• **YOUR ASSIGNMENT**
Every line of the material must be copied exactly.

• **MATERIAL PROVIDED**
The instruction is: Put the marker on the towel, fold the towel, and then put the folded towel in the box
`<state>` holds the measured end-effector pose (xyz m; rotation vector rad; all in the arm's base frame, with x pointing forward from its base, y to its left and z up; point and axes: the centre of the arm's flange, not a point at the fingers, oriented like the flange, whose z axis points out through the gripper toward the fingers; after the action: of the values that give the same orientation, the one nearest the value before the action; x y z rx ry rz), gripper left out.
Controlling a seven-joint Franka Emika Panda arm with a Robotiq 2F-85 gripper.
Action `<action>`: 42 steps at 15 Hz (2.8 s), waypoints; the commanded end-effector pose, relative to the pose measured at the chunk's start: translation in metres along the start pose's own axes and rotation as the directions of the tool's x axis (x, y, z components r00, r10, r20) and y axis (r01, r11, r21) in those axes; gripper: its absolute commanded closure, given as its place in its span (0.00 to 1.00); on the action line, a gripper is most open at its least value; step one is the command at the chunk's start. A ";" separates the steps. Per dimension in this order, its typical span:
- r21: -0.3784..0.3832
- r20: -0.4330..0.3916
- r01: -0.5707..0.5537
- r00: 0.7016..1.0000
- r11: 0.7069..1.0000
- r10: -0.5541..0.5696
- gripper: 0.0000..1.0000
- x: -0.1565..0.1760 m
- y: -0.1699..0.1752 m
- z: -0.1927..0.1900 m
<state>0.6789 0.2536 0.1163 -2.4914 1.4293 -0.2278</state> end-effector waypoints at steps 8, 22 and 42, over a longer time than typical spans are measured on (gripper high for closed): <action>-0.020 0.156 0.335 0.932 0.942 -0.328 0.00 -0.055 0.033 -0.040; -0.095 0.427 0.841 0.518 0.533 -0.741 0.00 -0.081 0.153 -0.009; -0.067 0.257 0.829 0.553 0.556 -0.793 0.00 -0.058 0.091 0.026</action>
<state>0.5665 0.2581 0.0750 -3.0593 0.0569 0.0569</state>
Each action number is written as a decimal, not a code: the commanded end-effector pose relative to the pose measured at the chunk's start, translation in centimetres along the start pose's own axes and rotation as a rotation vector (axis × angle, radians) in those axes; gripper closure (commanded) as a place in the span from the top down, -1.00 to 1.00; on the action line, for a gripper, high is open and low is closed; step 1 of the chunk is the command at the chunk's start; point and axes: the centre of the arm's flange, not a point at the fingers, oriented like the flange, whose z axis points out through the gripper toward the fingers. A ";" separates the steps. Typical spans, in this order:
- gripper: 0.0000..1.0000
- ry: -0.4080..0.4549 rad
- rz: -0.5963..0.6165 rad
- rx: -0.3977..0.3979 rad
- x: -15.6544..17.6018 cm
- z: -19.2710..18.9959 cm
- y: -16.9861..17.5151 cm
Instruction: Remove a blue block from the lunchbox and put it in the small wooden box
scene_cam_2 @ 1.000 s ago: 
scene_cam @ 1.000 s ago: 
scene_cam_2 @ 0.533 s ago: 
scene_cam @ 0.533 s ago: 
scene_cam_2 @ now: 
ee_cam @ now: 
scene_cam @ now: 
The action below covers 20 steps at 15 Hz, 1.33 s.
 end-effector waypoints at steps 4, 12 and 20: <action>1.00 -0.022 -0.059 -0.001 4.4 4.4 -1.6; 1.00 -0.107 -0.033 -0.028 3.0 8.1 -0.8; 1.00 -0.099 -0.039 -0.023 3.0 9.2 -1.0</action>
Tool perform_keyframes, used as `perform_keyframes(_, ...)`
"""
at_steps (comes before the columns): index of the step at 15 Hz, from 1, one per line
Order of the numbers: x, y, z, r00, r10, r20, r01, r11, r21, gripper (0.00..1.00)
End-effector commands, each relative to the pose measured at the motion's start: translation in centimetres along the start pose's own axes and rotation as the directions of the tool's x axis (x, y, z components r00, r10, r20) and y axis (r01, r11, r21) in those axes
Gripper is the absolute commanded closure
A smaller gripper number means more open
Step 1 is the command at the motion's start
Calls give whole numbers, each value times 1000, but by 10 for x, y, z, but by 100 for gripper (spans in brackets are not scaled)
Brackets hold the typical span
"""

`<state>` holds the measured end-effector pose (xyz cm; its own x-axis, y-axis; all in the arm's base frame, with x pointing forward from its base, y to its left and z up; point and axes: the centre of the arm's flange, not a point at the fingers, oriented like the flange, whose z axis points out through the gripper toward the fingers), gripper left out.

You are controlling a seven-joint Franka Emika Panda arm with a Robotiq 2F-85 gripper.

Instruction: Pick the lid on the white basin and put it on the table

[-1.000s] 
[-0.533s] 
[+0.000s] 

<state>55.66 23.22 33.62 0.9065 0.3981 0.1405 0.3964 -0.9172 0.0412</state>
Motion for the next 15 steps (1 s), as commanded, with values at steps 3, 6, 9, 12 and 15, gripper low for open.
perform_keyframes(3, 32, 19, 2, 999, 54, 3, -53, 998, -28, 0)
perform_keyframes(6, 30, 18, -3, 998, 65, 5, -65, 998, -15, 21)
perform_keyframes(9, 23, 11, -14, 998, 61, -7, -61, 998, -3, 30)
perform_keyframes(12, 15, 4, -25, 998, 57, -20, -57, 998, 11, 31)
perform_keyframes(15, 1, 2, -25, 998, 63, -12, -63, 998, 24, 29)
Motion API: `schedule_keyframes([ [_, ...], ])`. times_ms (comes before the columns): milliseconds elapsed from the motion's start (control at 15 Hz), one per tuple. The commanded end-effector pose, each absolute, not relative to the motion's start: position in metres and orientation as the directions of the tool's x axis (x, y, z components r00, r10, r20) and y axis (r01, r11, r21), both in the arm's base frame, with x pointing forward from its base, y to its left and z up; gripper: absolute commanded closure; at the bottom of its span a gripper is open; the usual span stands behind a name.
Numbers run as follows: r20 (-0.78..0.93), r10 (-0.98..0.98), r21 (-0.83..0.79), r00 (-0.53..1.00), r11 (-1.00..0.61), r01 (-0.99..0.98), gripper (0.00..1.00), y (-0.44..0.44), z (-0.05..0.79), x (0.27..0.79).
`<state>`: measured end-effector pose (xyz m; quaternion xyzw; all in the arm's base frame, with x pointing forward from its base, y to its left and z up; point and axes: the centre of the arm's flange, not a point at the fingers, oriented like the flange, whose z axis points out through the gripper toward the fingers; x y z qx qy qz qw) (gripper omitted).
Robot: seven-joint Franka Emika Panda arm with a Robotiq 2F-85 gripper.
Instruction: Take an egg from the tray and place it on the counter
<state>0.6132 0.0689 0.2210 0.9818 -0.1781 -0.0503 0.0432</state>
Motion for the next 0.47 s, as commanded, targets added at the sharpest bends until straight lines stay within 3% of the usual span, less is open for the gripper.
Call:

• **EXERCISE ANSWER**
The instruction is: Put the marker on the towel, fold the towel, and then put the folded towel in the box
`<state>` holds the measured end-effector pose (xyz m; rotation vector rad; all in the arm's base frame, with x pointing forward from its base, y to its left and z up; point and axes: the centre of the arm's flange, not a point at the fingers, oriented like the flange, whose z axis points out through the gripper toward the fingers; after the action: of the values that give the same orientation, the one nearest the value before the action; x y z rx ry rz), gripper left out.
Controlling a seven-joint Franka Emika Panda arm with a Robotiq 2F-85 gripper.
Action `<action>`: 42 steps at 15 Hz (2.8 s), waypoints; the commanded end-effector pose, relative to the pose measured at the chunk's start: translation in metres along the start pose's own axes and rotation as the directions of the tool's x axis (x, y, z components r00, r10, r20) and y axis (r01, r11, r21) in those axes; gripper: its absolute commanded closure, given as its place in its span (0.00 to 1.00); on the action line, a gripper is most open at its least value; step one is the command at the chunk's start. A ";" separates the steps. Per dimension in this order, its typical span:
- r21: -0.3784..0.3832
- r20: -0.4330..0.3916
- r01: -0.5707..0.5537
- r00: 0.7016..1.0000
- r11: 0.7069..1.0000
- r10: -0.5541..0.5696
- gripper: 0.0000..1.0000
- x: -0.1565..0.1760 m
- y: -0.1699..0.1752 m
- z: -0.1927..0.1900 m
<state>0.6789 0.2536 0.1163 -2.4914 1.4293 -0.2278</state> end-effector waypoints at steps 8, 22 and 42, over a longer time than typical spans are measured on (gripper high for closed): <action>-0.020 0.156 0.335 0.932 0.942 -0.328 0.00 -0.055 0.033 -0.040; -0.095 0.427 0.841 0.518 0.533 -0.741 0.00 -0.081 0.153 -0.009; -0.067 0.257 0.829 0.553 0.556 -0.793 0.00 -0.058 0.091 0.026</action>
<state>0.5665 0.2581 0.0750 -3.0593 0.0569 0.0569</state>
Each action number is written as a decimal, not a code: the commanded end-effector pose relative to the pose measured at the chunk's start, translation in centimetres along the start pose's own axes and rotation as a rotation vector (axis × angle, radians) in those axes; gripper closure (commanded) as a place in the span from the top down, -1.00 to 1.00; on the action line, for a gripper, high is open and low is closed; step 1 of the chunk is the command at the chunk's start; point and axes: the centre of the arm's flange, not a point at the fingers, oriented like the flange, whose z axis points out through the gripper toward the fingers. A ";" separates the steps. Typical spans, in this order:
- gripper: 0.0000..1.0000
- ry: -0.4080..0.4549 rad
- rz: -0.5963..0.6165 rad
- rx: -0.3977..0.3979 rad
- x: -15.6544..17.6018 cm
- z: -19.2710..18.9959 cm
- y: -16.9861..17.5151 cm
Instruction: Remove a blue block from the lunchbox and put it in the small wooden box
scene_cam_2 @ 1.000 s ago: 
scene_cam @ 1.000 s ago: 
scene_cam_2 @ 0.533 s ago: 
scene_cam @ 0.533 s ago: 
scene_cam_2 @ now: 
ee_cam @ now: 
scene_cam @ now: 
The action below covers 20 steps at 15 Hz, 1.33 s.
 end-effector waypoints at steps 4, 12 and 20: <action>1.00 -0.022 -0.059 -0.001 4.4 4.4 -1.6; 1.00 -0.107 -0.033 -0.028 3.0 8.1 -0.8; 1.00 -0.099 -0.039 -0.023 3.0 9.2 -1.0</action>
Tool perform_keyframes, used as `perform_keyframes(_, ...)`
"""
at_steps (comes before the columns): index of the step at 15 Hz, from 1, one per line
Order of the numbers: x, y, z, r00, r10, r20, r01, r11, r21, gripper (0.00..1.00)
End-effector commands, each relative to the pose measured at the motion's start: translation in centimetres along the start pose's own axes and rotation as the directions of the tool's x axis (x, y, z components r00, r10, r20) and y axis (r01, r11, r21) in those axes
Gripper is the absolute commanded closure
A smaller gripper number means more open
Step 1 is the command at the motion's start
Calls give whole numbers, each value times 1000, but by 10 for x, y, z, but by 100 for gripper (spans in brackets are not scaled)
Brackets hold the typical span
"""

`<state>` holds the measured end-effector pose (xyz cm; its own x-axis, y-axis; all in the arm's base frame, with x pointing forward from its base, y to its left and z up; point and axes: the centre of the arm's flange, not a point at the fingers, oriented like the flange, whose z axis points out through the gripper toward the fingers), gripper left out.

You are controlling a seven-joint Franka Emika Panda arm with a Robotiq 2F-85 gripper.

Instruction: Pick the lid on the white basin and put it on the table

[-1.000s] 
[-0.533s] 
[+0.000s] 

<state>55.66 23.22 33.62 0.9065 0.3981 0.1405 0.3964 -0.9172 0.0412</state>
Motion for the next 15 steps (1 s), as commanded, with values at steps 3, 6, 9, 12 and 15, gripper low for open.
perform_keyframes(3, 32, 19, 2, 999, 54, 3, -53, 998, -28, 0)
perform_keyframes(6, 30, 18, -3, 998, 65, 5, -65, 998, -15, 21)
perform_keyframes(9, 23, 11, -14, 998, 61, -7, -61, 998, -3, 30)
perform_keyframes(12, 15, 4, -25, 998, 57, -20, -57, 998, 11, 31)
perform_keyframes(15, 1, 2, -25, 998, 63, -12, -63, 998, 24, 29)
Motion API: `schedule_keyframes([ [_, ...], ])`. times_ms (comes before the columns): milliseconds elapsed from the motion's start (control at 15 Hz), one per tuple. The commanded end-effector pose, each absolute, not relative to the motion's start: position in metres and orientation as the directions of the tool's x axis (x, y, z components r00, r10, r20) and y axis (r01, r11, r21), both in the arm's base frame, with x pointing forward from its base, y to its left and z up; gripper: absolute commanded closure; at the bottom of its span a gripper is open; the usual span stands behind a name.
Numbers run as follows: r20 (-0.78..0.93), r10 (-0.98..0.98), r21 (-0.83..0.79), r00 (-0.53..1.00), r11 (-1.00..0.61), r01 (-0.99..0.98), gripper (0.00..1.00), y (-0.44..0.44), z (-0.05..0.79), x (0.27..0.79).
`<state>`: measured end-effector pose (xyz m; quaternion xyzw; all in the arm's base frame, with x pointing forward from its base, y to its left and z up; point and axes: the centre of the arm's flange, not a point at the fingers, oriented like the flange, whose z axis points out through the gripper toward the fingers; x y z qx qy qz qw) (gripper omitted).
Robot: seven-joint Franka Emika Panda arm with a Robotiq 2F-85 gripper.
Instruction: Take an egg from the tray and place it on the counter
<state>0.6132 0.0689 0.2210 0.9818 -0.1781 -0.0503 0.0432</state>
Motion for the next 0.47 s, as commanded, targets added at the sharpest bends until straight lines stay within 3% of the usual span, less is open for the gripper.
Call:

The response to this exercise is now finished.